What you should do:
Repeat exactly the lines of the records below, starting at the line containing "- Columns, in" and ending at the line containing "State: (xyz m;". Leave the pictures out.

The input:
.....

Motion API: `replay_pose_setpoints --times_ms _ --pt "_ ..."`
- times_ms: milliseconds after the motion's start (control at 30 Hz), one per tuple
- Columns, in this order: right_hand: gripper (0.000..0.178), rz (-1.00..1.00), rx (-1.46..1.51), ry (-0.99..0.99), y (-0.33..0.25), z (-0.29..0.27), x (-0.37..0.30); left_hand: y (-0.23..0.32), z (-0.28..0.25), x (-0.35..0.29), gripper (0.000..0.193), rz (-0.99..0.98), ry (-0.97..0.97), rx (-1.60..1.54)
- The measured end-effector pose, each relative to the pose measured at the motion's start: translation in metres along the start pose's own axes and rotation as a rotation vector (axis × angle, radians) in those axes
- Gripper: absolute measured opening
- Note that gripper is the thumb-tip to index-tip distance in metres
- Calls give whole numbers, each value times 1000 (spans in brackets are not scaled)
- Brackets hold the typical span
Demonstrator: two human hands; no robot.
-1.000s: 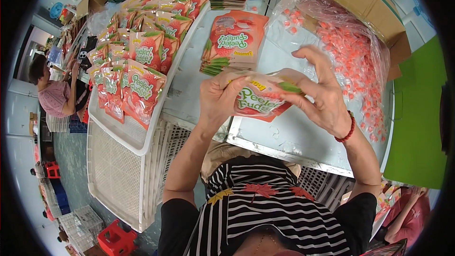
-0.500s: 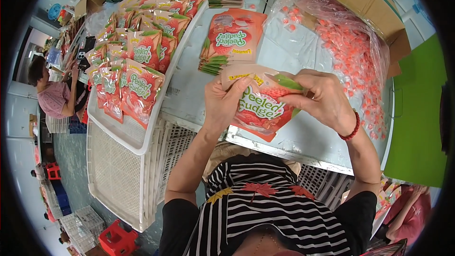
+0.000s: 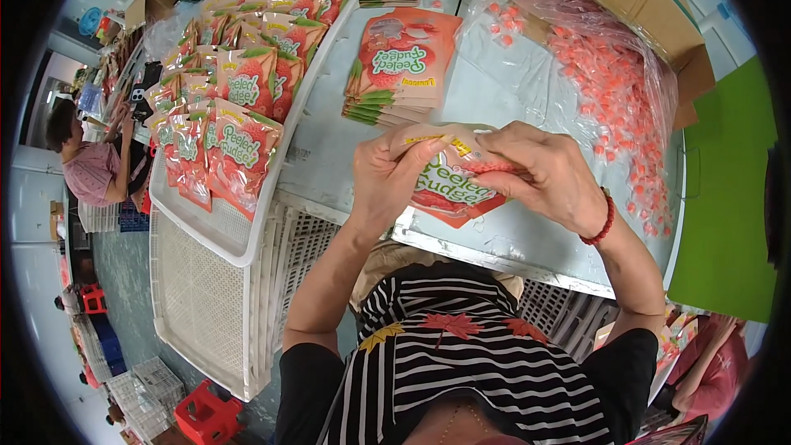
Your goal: Packaging individual candies into resealable bags and organizing them into trays.
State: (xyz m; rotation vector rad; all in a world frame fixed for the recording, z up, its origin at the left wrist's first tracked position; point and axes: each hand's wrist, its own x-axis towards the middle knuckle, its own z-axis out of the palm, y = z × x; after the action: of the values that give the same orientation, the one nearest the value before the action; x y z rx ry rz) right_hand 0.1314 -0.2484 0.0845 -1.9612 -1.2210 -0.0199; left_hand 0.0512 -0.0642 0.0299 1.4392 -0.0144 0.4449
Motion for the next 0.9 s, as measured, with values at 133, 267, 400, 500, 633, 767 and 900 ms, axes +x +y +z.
replay_pose_setpoints --times_ms 133,267,400,500,633,767,900 --pt "28 29 -49 -327 6 -10 2 -5 1 -8 14 -43 14 48" --pt "27 125 -205 -620 8 -15 4 -9 0 -7 14 -57 -24 133" --pt "21 -85 -121 -177 15 -2 -3 -7 -9 6 14 -114 -12 -15" --pt "20 154 -17 -105 5 -4 -3 -11 -13 9 14 -122 -11 -62" --pt "35 360 125 -71 -7 -6 6 -13 -10 3 13 -59 77 -138" --pt "26 369 94 -155 3 -4 5 -5 -3 0 15 -56 79 40" --pt "19 234 9 -243 10 8 8 -17 -2 -3 17 -73 59 36"
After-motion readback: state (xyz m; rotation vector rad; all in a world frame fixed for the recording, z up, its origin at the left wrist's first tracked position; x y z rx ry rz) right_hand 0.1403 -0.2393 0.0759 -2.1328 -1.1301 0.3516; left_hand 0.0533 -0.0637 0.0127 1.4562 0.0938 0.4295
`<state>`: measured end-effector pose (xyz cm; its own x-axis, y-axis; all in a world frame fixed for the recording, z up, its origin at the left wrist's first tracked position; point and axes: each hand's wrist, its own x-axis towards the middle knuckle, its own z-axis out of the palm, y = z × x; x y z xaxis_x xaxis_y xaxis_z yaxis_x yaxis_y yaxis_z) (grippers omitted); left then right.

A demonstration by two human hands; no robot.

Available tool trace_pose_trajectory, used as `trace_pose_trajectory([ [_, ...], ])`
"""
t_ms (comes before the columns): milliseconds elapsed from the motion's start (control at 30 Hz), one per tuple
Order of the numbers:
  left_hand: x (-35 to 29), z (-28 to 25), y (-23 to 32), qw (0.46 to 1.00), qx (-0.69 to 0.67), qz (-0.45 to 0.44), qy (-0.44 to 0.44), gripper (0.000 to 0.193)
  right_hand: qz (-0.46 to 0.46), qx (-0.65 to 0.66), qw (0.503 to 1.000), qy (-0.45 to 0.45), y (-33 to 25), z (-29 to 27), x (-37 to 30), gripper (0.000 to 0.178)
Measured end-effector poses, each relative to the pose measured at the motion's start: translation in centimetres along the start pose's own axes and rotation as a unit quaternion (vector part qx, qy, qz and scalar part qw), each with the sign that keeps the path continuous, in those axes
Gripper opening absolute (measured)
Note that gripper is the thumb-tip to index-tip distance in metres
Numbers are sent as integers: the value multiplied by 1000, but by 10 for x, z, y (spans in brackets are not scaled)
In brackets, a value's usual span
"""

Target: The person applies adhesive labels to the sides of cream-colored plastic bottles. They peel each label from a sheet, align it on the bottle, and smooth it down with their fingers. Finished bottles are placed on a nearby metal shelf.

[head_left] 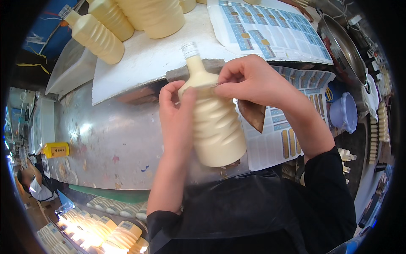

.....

Answer to the problem:
- Columns, in this order: right_hand: gripper (0.000..0.178), rz (-1.00..1.00), rx (-1.46..1.51), ry (-0.99..0.99), y (-0.33..0.25), z (-0.29..0.27), x (-0.37..0.30); left_hand: y (-0.23..0.32), z (-0.28..0.25), x (-0.35..0.29), gripper (0.000..0.193), rz (-0.99..0.98), ry (-0.97..0.97), rx (-1.60..1.54)
- The measured end-effector pose, each relative to the pose measured at the motion's start: translation in metres along the start pose's own axes and rotation as a rotation vector (axis × angle, radians) in those axes
- Gripper: absolute measured opening
- Note that gripper is the thumb-tip to index-tip distance in metres
- Calls give whole numbers, each value times 1000 (spans in brackets are not scaled)
- Brackets hold the typical span
Demonstrator: two human hands; no robot.
-1.000s: 
-0.500s: 
+0.000s: 
Your goal: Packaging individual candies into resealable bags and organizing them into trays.
State: (xyz m; rotation vector rad; all in a world frame fixed for the recording, z up, its origin at the left wrist's first tracked position; point and axes: each hand's wrist, its own x-axis towards the middle knuckle, its own z-axis out of the palm, y = z × x; after the action: of the values that give the same orientation, the one nearest the value before the action; x y z rx ry rz) right_hand 0.1314 -0.2484 0.0845 -1.9612 -1.2210 -0.0199; left_hand 0.0512 -0.0642 0.0299 1.4392 -0.0144 0.4449

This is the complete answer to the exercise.